Given terms: We are given the first term of the sequence, $a_{1}=9$ , and a recursive formula for the $n$ th term: $a_{n}=na_{n-1}+1$ . To find $a_{5}$ , we need to find the values of $a_{2}$ , $a_{3}$ , $a_{4}$ , and then $a_{5}$ using the recursive formula.
Find $a_{2}$ : First, let's find $a_{2}$ using the recursive formula.

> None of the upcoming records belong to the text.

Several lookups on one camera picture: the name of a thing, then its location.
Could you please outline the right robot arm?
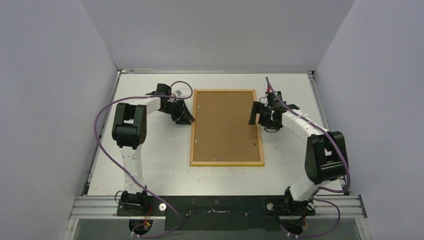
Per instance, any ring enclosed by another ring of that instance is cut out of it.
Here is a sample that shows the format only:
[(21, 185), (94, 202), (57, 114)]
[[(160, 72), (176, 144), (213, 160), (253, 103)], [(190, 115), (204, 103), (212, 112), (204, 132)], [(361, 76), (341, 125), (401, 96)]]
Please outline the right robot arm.
[(252, 103), (249, 125), (258, 124), (266, 132), (291, 130), (306, 144), (304, 174), (289, 186), (281, 203), (272, 210), (280, 216), (300, 216), (313, 212), (313, 196), (343, 176), (348, 176), (344, 135), (314, 123), (295, 104), (286, 104), (281, 92), (267, 92), (266, 102)]

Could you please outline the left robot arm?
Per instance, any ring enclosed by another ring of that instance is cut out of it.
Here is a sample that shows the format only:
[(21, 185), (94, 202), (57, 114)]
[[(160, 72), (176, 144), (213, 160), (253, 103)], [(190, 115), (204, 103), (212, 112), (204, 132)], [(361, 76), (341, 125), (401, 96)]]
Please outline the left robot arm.
[(142, 146), (147, 138), (147, 117), (158, 111), (169, 115), (177, 125), (191, 125), (195, 118), (185, 103), (188, 98), (180, 90), (173, 90), (171, 85), (159, 83), (156, 90), (144, 97), (116, 105), (111, 135), (125, 169), (124, 190), (118, 203), (122, 209), (141, 216), (153, 208), (141, 159)]

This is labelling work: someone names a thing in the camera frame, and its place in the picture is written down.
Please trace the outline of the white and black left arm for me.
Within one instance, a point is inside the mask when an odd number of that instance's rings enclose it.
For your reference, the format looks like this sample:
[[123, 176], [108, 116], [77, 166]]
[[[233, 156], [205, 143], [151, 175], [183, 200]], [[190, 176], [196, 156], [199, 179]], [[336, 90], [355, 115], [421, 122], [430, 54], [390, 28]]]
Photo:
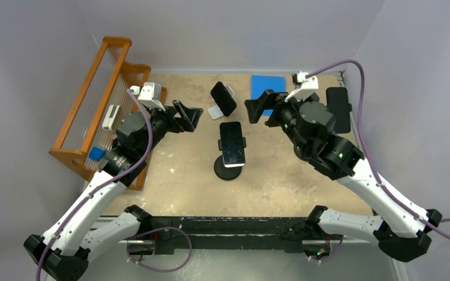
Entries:
[[88, 265], [109, 246], [155, 233], [152, 215], [132, 205], [108, 224], [93, 229], [107, 206], [139, 176], [154, 146], [168, 133], [193, 132], [203, 113], [174, 100], [171, 106], [126, 114], [112, 149], [68, 211], [42, 235], [30, 235], [25, 249], [42, 272], [56, 280], [79, 280]]

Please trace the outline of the black round-base phone stand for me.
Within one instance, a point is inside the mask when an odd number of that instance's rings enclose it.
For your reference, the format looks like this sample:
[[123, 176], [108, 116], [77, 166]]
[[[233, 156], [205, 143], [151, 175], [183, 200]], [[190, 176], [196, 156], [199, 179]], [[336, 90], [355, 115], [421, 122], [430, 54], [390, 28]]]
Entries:
[[246, 164], [245, 137], [237, 132], [222, 134], [219, 139], [219, 156], [214, 162], [214, 172], [219, 179], [231, 181], [241, 175]]

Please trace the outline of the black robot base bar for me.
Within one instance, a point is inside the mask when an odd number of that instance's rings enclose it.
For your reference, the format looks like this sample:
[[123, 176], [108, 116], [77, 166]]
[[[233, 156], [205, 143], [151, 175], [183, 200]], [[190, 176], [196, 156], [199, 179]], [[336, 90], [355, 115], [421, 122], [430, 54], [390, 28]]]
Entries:
[[316, 255], [340, 235], [324, 233], [305, 217], [171, 217], [144, 218], [133, 237], [155, 240], [157, 255], [176, 249], [279, 250]]

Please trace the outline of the black smartphone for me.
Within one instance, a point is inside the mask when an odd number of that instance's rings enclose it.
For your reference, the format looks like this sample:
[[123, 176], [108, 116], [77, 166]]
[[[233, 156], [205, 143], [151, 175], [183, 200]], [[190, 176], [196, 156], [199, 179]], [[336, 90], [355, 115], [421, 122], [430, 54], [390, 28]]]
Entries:
[[223, 122], [219, 126], [219, 131], [224, 166], [227, 168], [244, 166], [246, 156], [241, 123]]

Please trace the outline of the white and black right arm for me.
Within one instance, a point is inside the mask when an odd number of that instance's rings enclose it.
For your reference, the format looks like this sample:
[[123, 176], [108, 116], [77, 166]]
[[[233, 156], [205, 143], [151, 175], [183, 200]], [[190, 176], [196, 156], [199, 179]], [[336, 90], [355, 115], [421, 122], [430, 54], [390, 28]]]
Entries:
[[363, 152], [334, 133], [336, 117], [316, 94], [298, 101], [285, 92], [266, 90], [244, 105], [252, 124], [264, 111], [271, 111], [266, 126], [280, 127], [301, 160], [351, 190], [376, 212], [363, 216], [318, 205], [306, 219], [310, 237], [336, 234], [375, 242], [382, 252], [401, 262], [427, 253], [432, 242], [429, 232], [439, 225], [441, 213], [415, 205], [373, 173]]

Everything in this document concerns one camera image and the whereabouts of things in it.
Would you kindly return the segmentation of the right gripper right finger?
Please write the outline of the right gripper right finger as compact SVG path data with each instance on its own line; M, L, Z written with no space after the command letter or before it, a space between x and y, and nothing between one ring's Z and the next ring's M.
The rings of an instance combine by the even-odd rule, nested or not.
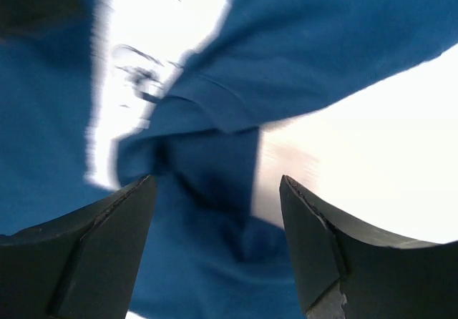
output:
M377 228L289 176L281 210L307 318L455 318L457 244Z

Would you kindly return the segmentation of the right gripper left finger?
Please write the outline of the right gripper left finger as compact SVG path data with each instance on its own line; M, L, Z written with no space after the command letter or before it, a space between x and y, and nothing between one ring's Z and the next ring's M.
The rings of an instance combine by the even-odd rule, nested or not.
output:
M125 318L157 185L143 177L57 219L1 236L1 317Z

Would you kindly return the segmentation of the blue t shirt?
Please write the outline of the blue t shirt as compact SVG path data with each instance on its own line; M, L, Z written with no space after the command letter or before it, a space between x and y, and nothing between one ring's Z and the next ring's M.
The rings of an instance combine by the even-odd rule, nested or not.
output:
M457 0L1 0L1 236L148 176L125 318L307 318L283 176L457 244Z

We know that $a_{1}=9$ , so: $a_{2} = 2 \times a_{1} + 1 = 2 \times 9 + 1 = 18 + 1 = 19$ .
Find $a_{3}$ : Next, we find $a_{3}$ using the value of $a_{2}$ we just found: $\newline$ $a_{3} = 3 \times a_{2} + 1 = 3 \times 19 + 1 = 57 + 1 = 58$ .
Find $a_{4}$ : Now, we find $a_{4}$ using the value of $a_{3}$ : $a_{4} = 4 \times a_{3} + 1 = 4 \times 58 + 1 = 232 + 1 = 233$ .
Find $a_{5}$ : Finally, we find $a_{5}$ using the value of $a_{4}$ : $a_{5} = 5 \times a_{4} + 1 = 5 \times 233 + 1 = 1165 + 1 = 1166$ .